I like to think, even in the emotional uproar of having a medically complex, first-born child in the hospital, I would not have been depressed if I wasn’t able to produce milk.

However, I am not entirely sure. Being surrounded by information about the benefits of breastfeeding and having lactation nurses push you to your limits, can get a new Mom down in the dumps if things don’t work out the way they “should”.

All of the breastfeeding information is great, but it’s one-sided. The flyers and posters and lactation nurses only educate Moms on breastfeeding, as though there is no other acceptable way to feed your baby. And, this can do a number on a new Mom’s psyche.

Hospitals and organizations should share and educate moms and families on the various ways to feed their babies. That would be most helpful.

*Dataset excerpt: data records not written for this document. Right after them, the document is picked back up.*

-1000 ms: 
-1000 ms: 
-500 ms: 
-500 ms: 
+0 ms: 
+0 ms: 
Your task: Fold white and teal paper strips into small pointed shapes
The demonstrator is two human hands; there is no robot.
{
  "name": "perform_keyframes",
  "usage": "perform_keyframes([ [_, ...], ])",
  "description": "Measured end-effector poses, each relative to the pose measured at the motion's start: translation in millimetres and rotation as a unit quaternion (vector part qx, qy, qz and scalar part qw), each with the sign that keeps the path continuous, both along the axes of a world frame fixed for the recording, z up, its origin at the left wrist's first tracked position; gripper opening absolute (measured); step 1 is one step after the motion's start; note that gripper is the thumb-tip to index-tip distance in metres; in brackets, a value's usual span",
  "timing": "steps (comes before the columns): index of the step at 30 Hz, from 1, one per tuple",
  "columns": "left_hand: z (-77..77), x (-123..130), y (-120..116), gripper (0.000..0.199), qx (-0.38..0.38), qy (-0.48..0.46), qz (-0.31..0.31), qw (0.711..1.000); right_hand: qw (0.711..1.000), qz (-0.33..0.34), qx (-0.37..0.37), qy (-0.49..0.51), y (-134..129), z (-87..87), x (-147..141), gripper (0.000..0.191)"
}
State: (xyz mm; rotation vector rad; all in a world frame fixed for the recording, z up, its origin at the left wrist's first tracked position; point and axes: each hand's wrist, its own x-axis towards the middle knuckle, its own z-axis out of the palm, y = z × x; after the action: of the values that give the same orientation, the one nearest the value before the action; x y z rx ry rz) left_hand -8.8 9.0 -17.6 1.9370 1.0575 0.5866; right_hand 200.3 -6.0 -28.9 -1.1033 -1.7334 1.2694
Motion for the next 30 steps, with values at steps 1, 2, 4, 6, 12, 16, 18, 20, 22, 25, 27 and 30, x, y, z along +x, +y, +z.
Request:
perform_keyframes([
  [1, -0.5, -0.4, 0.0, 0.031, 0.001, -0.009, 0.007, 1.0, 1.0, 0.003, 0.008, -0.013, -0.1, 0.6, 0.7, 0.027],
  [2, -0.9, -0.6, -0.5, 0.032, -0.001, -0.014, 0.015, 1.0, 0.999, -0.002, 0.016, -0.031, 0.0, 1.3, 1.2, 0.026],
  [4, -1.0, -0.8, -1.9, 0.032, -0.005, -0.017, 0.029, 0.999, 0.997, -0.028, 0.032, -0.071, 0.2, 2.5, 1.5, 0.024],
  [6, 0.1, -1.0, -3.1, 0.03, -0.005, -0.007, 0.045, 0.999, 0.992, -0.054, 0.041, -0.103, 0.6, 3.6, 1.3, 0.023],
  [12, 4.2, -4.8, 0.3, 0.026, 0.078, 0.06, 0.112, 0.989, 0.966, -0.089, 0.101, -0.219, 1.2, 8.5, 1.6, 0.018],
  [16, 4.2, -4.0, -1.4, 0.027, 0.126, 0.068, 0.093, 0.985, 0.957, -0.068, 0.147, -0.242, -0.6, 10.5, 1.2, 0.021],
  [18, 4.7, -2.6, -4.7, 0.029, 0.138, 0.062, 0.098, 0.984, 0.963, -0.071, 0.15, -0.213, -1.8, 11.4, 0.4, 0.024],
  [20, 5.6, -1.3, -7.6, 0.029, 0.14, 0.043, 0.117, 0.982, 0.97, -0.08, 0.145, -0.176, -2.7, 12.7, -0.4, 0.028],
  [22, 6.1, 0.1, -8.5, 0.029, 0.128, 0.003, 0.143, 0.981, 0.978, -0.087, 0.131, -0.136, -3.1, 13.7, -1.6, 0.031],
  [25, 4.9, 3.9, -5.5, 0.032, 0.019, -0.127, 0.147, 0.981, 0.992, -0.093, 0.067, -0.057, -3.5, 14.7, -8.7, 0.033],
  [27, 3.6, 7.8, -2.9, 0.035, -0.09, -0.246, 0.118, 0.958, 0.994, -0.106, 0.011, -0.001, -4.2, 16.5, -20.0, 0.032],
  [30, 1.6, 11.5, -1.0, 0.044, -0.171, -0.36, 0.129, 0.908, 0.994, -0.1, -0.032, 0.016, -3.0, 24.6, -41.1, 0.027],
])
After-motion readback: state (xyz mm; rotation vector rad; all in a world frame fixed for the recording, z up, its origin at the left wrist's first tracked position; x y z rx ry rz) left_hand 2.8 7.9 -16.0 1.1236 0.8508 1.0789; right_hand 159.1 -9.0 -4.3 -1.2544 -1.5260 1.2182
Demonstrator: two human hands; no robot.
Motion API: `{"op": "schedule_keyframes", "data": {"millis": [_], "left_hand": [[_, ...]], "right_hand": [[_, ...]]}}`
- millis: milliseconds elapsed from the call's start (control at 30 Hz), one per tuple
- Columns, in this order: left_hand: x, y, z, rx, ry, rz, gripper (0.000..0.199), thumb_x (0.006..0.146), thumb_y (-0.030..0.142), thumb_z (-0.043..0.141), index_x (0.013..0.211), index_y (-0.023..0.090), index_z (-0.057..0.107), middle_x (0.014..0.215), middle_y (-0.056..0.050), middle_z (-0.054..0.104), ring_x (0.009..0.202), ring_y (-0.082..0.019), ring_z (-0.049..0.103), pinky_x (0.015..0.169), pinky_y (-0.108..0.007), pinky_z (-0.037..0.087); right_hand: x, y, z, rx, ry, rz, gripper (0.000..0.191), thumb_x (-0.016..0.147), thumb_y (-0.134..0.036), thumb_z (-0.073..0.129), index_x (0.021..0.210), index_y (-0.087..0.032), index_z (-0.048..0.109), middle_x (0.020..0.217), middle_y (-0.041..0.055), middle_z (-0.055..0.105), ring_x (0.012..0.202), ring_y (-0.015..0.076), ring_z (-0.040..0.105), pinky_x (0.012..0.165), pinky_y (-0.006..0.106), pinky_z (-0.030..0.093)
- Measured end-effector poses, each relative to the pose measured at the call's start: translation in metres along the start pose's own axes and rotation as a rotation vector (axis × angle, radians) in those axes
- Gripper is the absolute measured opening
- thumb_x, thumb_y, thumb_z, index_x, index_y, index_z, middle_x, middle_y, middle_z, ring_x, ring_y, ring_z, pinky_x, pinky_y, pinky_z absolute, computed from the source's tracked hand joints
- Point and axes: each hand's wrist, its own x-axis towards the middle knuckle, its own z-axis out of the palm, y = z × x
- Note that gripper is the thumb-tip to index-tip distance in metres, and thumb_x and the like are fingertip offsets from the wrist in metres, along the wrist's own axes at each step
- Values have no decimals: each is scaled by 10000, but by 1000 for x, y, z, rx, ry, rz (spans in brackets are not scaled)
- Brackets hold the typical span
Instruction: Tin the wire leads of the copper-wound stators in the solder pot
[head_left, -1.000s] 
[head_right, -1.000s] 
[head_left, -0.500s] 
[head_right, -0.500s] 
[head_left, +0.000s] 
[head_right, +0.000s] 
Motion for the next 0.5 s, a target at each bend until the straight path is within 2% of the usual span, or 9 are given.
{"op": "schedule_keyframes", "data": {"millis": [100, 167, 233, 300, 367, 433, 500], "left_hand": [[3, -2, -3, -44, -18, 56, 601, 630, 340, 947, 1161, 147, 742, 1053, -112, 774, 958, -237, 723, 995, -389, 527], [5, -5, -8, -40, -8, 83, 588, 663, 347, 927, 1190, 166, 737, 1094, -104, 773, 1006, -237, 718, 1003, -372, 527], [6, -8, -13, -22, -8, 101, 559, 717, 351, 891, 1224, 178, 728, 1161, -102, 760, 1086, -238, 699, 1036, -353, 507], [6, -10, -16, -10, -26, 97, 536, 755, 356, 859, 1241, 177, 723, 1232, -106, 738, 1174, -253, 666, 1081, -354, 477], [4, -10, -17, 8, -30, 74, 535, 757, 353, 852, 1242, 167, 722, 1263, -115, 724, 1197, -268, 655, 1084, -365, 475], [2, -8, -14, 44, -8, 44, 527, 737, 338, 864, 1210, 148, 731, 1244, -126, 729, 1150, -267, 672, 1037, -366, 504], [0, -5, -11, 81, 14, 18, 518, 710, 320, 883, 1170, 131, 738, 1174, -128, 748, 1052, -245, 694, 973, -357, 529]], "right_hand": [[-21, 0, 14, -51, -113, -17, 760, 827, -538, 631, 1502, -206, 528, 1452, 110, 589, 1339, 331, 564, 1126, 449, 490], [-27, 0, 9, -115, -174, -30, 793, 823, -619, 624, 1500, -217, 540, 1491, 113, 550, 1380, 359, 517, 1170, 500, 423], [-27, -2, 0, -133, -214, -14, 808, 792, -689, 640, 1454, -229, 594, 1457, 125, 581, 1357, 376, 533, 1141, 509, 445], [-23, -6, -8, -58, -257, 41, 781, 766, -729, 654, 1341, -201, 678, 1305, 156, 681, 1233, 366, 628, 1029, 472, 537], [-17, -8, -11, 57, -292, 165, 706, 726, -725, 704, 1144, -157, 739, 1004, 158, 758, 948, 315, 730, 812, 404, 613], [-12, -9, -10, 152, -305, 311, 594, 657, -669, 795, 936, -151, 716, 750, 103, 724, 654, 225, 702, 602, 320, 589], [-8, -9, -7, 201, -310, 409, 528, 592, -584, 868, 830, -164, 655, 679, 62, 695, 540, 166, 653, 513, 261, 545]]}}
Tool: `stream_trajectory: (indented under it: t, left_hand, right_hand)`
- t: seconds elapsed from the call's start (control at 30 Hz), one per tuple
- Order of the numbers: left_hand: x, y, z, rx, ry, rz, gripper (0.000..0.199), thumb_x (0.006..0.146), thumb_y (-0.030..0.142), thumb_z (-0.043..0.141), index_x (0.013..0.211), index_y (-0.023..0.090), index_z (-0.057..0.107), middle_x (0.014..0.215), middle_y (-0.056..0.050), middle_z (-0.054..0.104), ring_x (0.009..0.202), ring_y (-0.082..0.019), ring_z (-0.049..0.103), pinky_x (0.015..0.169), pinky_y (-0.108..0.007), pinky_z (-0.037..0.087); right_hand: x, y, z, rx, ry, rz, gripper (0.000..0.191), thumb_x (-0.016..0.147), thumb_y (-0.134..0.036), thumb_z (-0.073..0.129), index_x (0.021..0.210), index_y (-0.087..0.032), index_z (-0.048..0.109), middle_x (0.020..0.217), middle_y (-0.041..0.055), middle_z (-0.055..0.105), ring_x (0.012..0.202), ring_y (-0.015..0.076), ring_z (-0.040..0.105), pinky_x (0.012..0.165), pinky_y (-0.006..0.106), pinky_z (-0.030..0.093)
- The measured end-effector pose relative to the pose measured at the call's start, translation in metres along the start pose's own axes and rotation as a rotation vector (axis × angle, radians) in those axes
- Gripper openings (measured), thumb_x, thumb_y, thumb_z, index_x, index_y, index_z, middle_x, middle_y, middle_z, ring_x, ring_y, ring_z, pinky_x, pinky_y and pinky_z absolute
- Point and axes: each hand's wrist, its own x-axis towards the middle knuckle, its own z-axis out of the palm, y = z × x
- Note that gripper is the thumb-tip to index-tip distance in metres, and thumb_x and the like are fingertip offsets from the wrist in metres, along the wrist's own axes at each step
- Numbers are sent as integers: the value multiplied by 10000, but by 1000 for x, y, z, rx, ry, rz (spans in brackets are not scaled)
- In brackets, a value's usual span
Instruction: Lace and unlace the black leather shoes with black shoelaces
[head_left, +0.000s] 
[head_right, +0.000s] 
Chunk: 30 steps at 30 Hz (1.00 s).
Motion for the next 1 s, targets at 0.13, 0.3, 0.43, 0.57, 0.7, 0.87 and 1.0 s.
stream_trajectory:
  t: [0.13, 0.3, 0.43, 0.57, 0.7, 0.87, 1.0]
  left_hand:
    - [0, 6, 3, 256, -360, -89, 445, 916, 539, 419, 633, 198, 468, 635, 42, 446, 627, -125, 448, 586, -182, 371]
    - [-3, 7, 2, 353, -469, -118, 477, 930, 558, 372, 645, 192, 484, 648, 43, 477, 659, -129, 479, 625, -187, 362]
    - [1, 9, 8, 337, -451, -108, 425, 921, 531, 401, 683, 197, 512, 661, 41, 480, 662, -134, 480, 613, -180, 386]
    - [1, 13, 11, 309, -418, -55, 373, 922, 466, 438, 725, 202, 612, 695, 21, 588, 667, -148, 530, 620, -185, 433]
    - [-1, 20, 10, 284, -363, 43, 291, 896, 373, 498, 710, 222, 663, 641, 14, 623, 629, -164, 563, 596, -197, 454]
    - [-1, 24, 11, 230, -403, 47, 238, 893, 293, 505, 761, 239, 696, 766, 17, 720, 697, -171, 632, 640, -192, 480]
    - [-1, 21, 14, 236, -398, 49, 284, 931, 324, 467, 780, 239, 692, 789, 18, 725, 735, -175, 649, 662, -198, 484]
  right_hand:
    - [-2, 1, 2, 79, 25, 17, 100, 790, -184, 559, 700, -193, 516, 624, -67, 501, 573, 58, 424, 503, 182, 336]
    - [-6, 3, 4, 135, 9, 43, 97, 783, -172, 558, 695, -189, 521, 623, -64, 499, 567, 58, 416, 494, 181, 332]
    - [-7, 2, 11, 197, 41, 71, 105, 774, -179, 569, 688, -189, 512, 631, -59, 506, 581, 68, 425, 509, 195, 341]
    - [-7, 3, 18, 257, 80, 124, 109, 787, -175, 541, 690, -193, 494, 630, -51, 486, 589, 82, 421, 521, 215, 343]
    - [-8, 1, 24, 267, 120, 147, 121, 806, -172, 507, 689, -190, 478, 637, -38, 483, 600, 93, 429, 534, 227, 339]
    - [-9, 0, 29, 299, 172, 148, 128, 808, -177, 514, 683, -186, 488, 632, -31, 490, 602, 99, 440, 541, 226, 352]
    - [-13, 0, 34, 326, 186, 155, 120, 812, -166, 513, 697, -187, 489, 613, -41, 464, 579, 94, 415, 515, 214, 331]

For instance, breastfeeding baby gives Mom and Baby the opportunity for some amazing bonding. But, it is also exhausting for a Mom to be the only one capable of feeding Baby. And, it is often hard on a partner who wants to help but cannot give that one thing Baby needs, breast milk. There is an upside to having a partner feed Baby so Mom can get some time to rejuvenate to be her best version of herself. And it gives your partner time to bond with Baby in a special way too.

I can tell you that my baby got a lot of breast milk, but she also got formula. I was okay with that. I was a slave to the pump for a long time because that was my only “job”. Then, it turned into a habit and it was fairly easy to keep up with even when our daughter finally came home from the hospital.

And, yes, I did feel great about being able to do it! I felt empowered. I even carried around this bag at the hospital that said, “I make milk, what’s your superpower”?

But, the truth is, we Moms all have different superpowers. Some of us make milk, some of us have the patience of saints, some of us have the endurance of a race horse, some of us are great in crisis and some of us mend what others cannot.

Here’s my main point, feeding your baby is the goal. It’s amazing to feed your child breast milk, but you most certainly are not a failure in the motherhood department if you feed your baby formula.

Not feeding your baby is what would make you a failure in the Motherhood department. Not HOW you feed your baby. Take comfort in that and give yourself a break.